##### Information provided
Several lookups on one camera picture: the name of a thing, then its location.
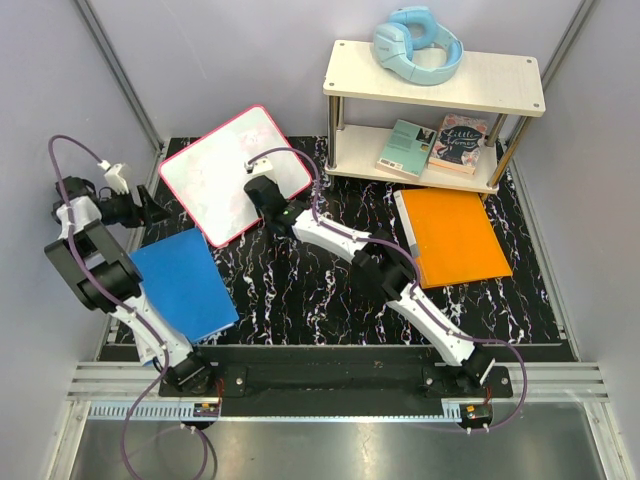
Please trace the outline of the pink framed whiteboard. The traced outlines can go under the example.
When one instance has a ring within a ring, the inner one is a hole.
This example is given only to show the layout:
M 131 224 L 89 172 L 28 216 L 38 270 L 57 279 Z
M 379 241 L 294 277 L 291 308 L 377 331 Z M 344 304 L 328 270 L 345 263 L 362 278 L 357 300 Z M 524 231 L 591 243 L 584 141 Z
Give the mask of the pink framed whiteboard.
M 312 175 L 269 112 L 253 105 L 158 167 L 158 173 L 209 243 L 224 247 L 259 221 L 244 192 L 244 163 L 267 156 L 281 194 L 290 199 Z

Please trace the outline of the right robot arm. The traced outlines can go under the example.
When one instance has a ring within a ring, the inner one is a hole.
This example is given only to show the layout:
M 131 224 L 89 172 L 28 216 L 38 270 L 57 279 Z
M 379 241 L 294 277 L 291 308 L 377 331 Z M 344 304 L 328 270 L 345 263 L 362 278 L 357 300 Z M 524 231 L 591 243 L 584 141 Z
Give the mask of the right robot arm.
M 447 365 L 457 368 L 454 384 L 460 393 L 472 397 L 488 387 L 495 359 L 427 298 L 419 287 L 415 262 L 387 232 L 368 233 L 332 221 L 320 215 L 314 203 L 286 199 L 265 175 L 249 180 L 244 191 L 272 233 L 349 262 L 374 300 L 408 320 Z

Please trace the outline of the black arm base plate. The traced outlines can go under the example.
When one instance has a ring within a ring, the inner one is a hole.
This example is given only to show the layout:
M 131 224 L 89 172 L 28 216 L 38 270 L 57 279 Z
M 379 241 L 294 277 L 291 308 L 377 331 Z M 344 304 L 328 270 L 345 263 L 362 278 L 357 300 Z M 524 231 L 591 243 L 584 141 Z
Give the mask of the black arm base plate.
M 236 345 L 201 352 L 212 366 L 211 380 L 193 390 L 162 383 L 159 393 L 193 399 L 221 394 L 225 418 L 428 418 L 443 414 L 445 400 L 514 396 L 506 367 L 493 366 L 475 387 L 430 346 Z

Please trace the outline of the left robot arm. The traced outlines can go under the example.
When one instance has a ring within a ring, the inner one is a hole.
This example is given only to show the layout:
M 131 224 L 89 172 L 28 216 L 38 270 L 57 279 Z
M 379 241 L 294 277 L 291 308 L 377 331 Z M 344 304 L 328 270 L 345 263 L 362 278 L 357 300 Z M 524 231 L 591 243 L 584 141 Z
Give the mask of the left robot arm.
M 60 201 L 52 215 L 61 225 L 45 255 L 89 310 L 111 315 L 133 332 L 140 361 L 152 363 L 162 382 L 184 394 L 203 396 L 215 386 L 216 372 L 201 352 L 158 313 L 142 287 L 143 276 L 107 230 L 109 225 L 144 227 L 169 218 L 147 189 L 97 195 L 88 180 L 68 176 L 56 185 Z

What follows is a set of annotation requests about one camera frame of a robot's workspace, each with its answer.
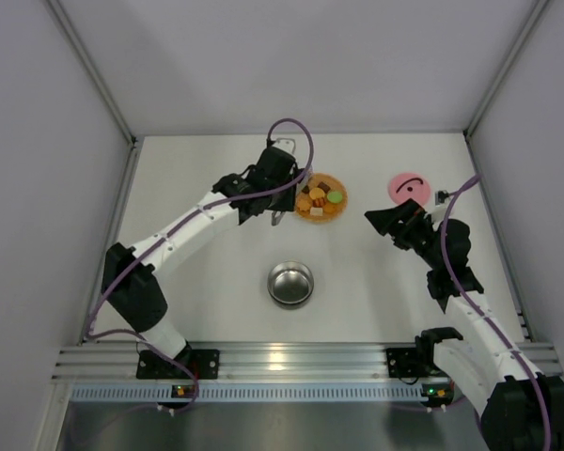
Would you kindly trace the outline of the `stainless steel tongs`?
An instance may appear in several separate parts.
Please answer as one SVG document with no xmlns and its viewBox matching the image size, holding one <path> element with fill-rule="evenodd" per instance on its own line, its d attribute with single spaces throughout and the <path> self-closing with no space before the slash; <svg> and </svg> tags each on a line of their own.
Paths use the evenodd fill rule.
<svg viewBox="0 0 564 451">
<path fill-rule="evenodd" d="M 293 212 L 295 210 L 295 203 L 297 195 L 300 194 L 308 185 L 308 182 L 313 175 L 313 166 L 310 165 L 308 168 L 298 168 L 293 169 L 293 176 L 298 176 L 304 174 L 301 180 L 288 188 L 285 192 L 281 194 L 278 202 L 271 208 L 271 225 L 279 226 L 282 222 L 284 216 L 288 212 Z"/>
</svg>

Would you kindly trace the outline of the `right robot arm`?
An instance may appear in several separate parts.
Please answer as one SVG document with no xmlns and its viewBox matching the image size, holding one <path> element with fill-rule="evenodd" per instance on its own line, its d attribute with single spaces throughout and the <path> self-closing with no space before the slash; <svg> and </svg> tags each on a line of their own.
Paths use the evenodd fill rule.
<svg viewBox="0 0 564 451">
<path fill-rule="evenodd" d="M 448 321 L 415 337 L 417 361 L 456 382 L 491 450 L 564 450 L 564 381 L 547 376 L 508 337 L 469 266 L 469 226 L 434 225 L 413 199 L 367 220 L 429 266 L 427 288 Z"/>
</svg>

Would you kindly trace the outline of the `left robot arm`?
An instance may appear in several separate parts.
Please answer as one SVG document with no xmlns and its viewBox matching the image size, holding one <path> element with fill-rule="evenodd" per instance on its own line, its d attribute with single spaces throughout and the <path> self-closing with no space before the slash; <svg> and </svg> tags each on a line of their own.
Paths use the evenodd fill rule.
<svg viewBox="0 0 564 451">
<path fill-rule="evenodd" d="M 301 170 L 293 154 L 271 141 L 258 162 L 219 179 L 172 224 L 131 246 L 112 245 L 105 256 L 104 300 L 153 352 L 179 369 L 192 347 L 168 317 L 160 282 L 218 234 L 265 211 L 290 211 Z"/>
</svg>

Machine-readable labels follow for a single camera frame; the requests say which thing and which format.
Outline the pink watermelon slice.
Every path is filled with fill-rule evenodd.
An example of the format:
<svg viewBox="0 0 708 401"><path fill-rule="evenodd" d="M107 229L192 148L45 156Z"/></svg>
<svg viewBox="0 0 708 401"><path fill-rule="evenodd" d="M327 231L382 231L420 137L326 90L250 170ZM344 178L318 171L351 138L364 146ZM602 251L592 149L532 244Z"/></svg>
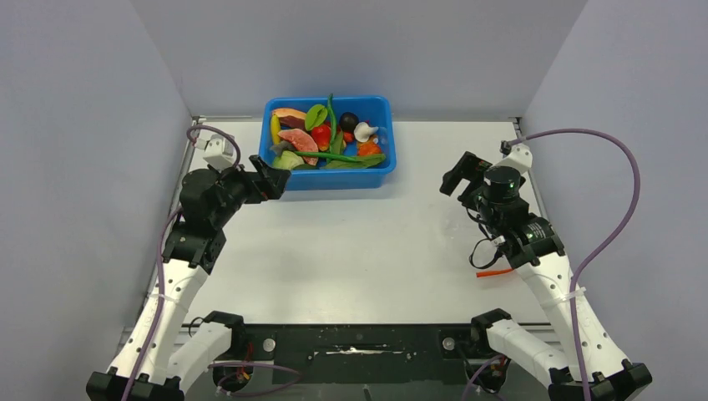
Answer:
<svg viewBox="0 0 708 401"><path fill-rule="evenodd" d="M312 137L309 134L307 134L307 132L305 132L301 129L285 129L279 133L279 136L281 137L281 140L291 142L295 146L296 151L304 151L304 152L318 152L319 151L317 149L316 143L312 139ZM316 168L318 158L311 158L311 157L302 157L302 158L306 162L304 164L304 167L306 169L315 169Z"/></svg>

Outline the clear zip top bag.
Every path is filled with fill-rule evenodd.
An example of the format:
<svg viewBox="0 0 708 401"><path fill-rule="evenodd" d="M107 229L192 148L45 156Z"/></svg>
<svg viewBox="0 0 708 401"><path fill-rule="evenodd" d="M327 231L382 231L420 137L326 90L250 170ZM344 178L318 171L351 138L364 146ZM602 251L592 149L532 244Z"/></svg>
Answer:
<svg viewBox="0 0 708 401"><path fill-rule="evenodd" d="M512 271L513 271L513 269L511 269L511 268L503 269L503 270L494 270L494 271L482 271L482 272L477 272L476 277L477 278L496 277L496 276L508 274Z"/></svg>

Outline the long green bean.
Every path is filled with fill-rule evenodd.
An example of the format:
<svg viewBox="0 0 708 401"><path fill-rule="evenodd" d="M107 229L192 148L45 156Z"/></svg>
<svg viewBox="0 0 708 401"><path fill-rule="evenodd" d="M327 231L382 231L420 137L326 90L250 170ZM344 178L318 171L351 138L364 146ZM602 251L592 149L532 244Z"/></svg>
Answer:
##########
**Task details:**
Excluding the pictures, transcribe all of the entries exactly.

**Exercise response:**
Several lookups on one camera picture: the name of a thing, then its location.
Please trace the outline of the pink framed whiteboard. The traced outlines can go under the example.
When one instance has a ring within a ring, the inner one is a hole.
This example is given only to show the layout:
M 131 224 L 89 172 L 28 216 L 38 270 L 57 279 Z
M 379 241 L 294 277 L 291 308 L 377 331 Z M 344 304 L 328 270 L 345 263 L 362 278 L 357 300 Z M 524 231 L 591 243 L 584 141 Z
Give the mask of the pink framed whiteboard.
M 312 175 L 269 112 L 253 105 L 158 167 L 158 173 L 209 243 L 224 247 L 259 221 L 244 192 L 244 163 L 267 156 L 281 194 L 290 199 Z

Please trace the outline of the right robot arm. The traced outlines can go under the example.
When one instance has a ring within a ring, the inner one is a hole.
This example is given only to show the layout:
M 131 224 L 89 172 L 28 216 L 38 270 L 57 279 Z
M 379 241 L 294 277 L 291 308 L 377 331 Z M 344 304 L 328 270 L 345 263 L 362 278 L 357 300 Z M 524 231 L 591 243 L 584 141 Z
Give the mask of the right robot arm.
M 447 365 L 457 368 L 454 384 L 460 393 L 472 397 L 488 387 L 495 359 L 427 298 L 419 287 L 415 262 L 387 232 L 368 233 L 332 221 L 320 215 L 314 203 L 286 199 L 265 175 L 249 180 L 244 191 L 272 233 L 349 262 L 374 300 L 408 320 Z

Please trace the outline of the black arm base plate. The traced outlines can go under the example.
When one instance has a ring within a ring, the inner one is a hole.
This example is given only to show the layout:
M 131 224 L 89 172 L 28 216 L 38 270 L 57 279 Z
M 379 241 L 294 277 L 291 308 L 377 331 Z M 344 304 L 328 270 L 345 263 L 362 278 L 357 300 Z M 524 231 L 591 243 L 584 141 Z
Give the mask of the black arm base plate.
M 236 345 L 201 352 L 212 366 L 211 380 L 193 390 L 162 383 L 159 393 L 193 399 L 221 394 L 225 418 L 428 418 L 443 414 L 445 400 L 514 396 L 506 367 L 493 366 L 475 387 L 430 346 Z

Please trace the outline of the left robot arm. The traced outlines can go under the example.
When one instance has a ring within a ring, the inner one is a hole.
This example is given only to show the layout:
M 131 224 L 89 172 L 28 216 L 38 270 L 57 279 Z
M 379 241 L 294 277 L 291 308 L 377 331 Z M 344 304 L 328 270 L 345 263 L 362 278 L 357 300 Z M 524 231 L 591 243 L 584 141 Z
Give the mask of the left robot arm.
M 60 201 L 52 215 L 61 225 L 45 255 L 89 310 L 111 315 L 133 332 L 140 361 L 152 363 L 162 382 L 184 394 L 203 396 L 215 386 L 216 372 L 201 352 L 158 313 L 142 287 L 143 276 L 107 230 L 109 225 L 144 227 L 169 218 L 147 189 L 97 195 L 88 180 L 68 176 L 56 185 Z

What follows is a set of annotation requests about one camera frame of a robot's workspace, each with its answer.
Would you kindly trace the outline of the `stainless steel tongs`?
An instance may appear in several separate parts.
Please answer as one SVG document with no xmlns and its viewBox matching the image size, holding one <path> element with fill-rule="evenodd" per instance on its own line, its d attribute with single spaces throughout and the <path> self-closing with no space before the slash; <svg> and </svg> tags each on a line of their own.
Paths use the evenodd fill rule.
<svg viewBox="0 0 564 451">
<path fill-rule="evenodd" d="M 293 212 L 295 210 L 295 203 L 297 195 L 300 194 L 308 185 L 308 182 L 313 175 L 313 166 L 310 165 L 308 168 L 298 168 L 293 169 L 293 176 L 298 176 L 304 174 L 301 180 L 288 188 L 285 192 L 281 194 L 278 202 L 271 208 L 271 225 L 279 226 L 282 222 L 284 216 L 288 212 Z"/>
</svg>

Would you kindly trace the outline of the `right robot arm`?
An instance may appear in several separate parts.
Please answer as one SVG document with no xmlns and its viewBox matching the image size, holding one <path> element with fill-rule="evenodd" per instance on its own line, its d attribute with single spaces throughout and the <path> self-closing with no space before the slash; <svg> and </svg> tags each on a line of their own.
Paths use the evenodd fill rule.
<svg viewBox="0 0 564 451">
<path fill-rule="evenodd" d="M 448 321 L 415 337 L 417 361 L 456 382 L 491 450 L 564 450 L 564 381 L 547 376 L 508 337 L 469 266 L 469 226 L 434 225 L 413 199 L 367 220 L 429 266 L 427 288 Z"/>
</svg>

Would you kindly trace the outline of the `left robot arm`?
An instance may appear in several separate parts.
Please answer as one SVG document with no xmlns and its viewBox matching the image size, holding one <path> element with fill-rule="evenodd" per instance on its own line, its d attribute with single spaces throughout and the <path> self-closing with no space before the slash; <svg> and </svg> tags each on a line of their own.
Paths use the evenodd fill rule.
<svg viewBox="0 0 564 451">
<path fill-rule="evenodd" d="M 301 170 L 293 154 L 271 141 L 258 162 L 219 179 L 172 224 L 131 246 L 112 245 L 105 256 L 104 300 L 153 352 L 179 369 L 192 347 L 168 317 L 160 282 L 218 234 L 265 211 L 290 211 Z"/>
</svg>

Machine-readable labels follow for a single camera frame; the requests say which thing and which format.
Outline the pink watermelon slice.
Every path is filled with fill-rule evenodd.
An example of the format:
<svg viewBox="0 0 708 401"><path fill-rule="evenodd" d="M107 229L192 148L45 156Z"/></svg>
<svg viewBox="0 0 708 401"><path fill-rule="evenodd" d="M327 231L382 231L420 137L326 90L250 170ZM344 178L318 171L351 138L364 146ZM602 251L592 149L532 244Z"/></svg>
Answer:
<svg viewBox="0 0 708 401"><path fill-rule="evenodd" d="M312 137L309 134L307 134L307 132L305 132L301 129L285 129L279 133L279 136L281 137L281 140L291 142L295 146L296 151L304 151L304 152L318 152L319 151L317 149L316 143L312 139ZM316 168L318 158L311 158L311 157L302 157L302 158L306 162L304 164L304 167L306 169L315 169Z"/></svg>

Outline the clear zip top bag.
Every path is filled with fill-rule evenodd.
An example of the format:
<svg viewBox="0 0 708 401"><path fill-rule="evenodd" d="M107 229L192 148L45 156Z"/></svg>
<svg viewBox="0 0 708 401"><path fill-rule="evenodd" d="M327 231L382 231L420 137L326 90L250 170ZM344 178L318 171L351 138L364 146ZM602 251L592 149L532 244Z"/></svg>
Answer:
<svg viewBox="0 0 708 401"><path fill-rule="evenodd" d="M512 271L513 271L513 269L511 269L511 268L503 269L503 270L494 270L494 271L482 271L482 272L477 272L476 277L477 278L496 277L496 276L508 274Z"/></svg>

Outline the long green bean.
Every path is filled with fill-rule evenodd.
An example of the format:
<svg viewBox="0 0 708 401"><path fill-rule="evenodd" d="M107 229L192 148L45 156Z"/></svg>
<svg viewBox="0 0 708 401"><path fill-rule="evenodd" d="M327 231L382 231L420 137L326 90L250 170ZM344 178L318 171L351 138L364 146ZM602 251L592 149L532 244Z"/></svg>
Answer:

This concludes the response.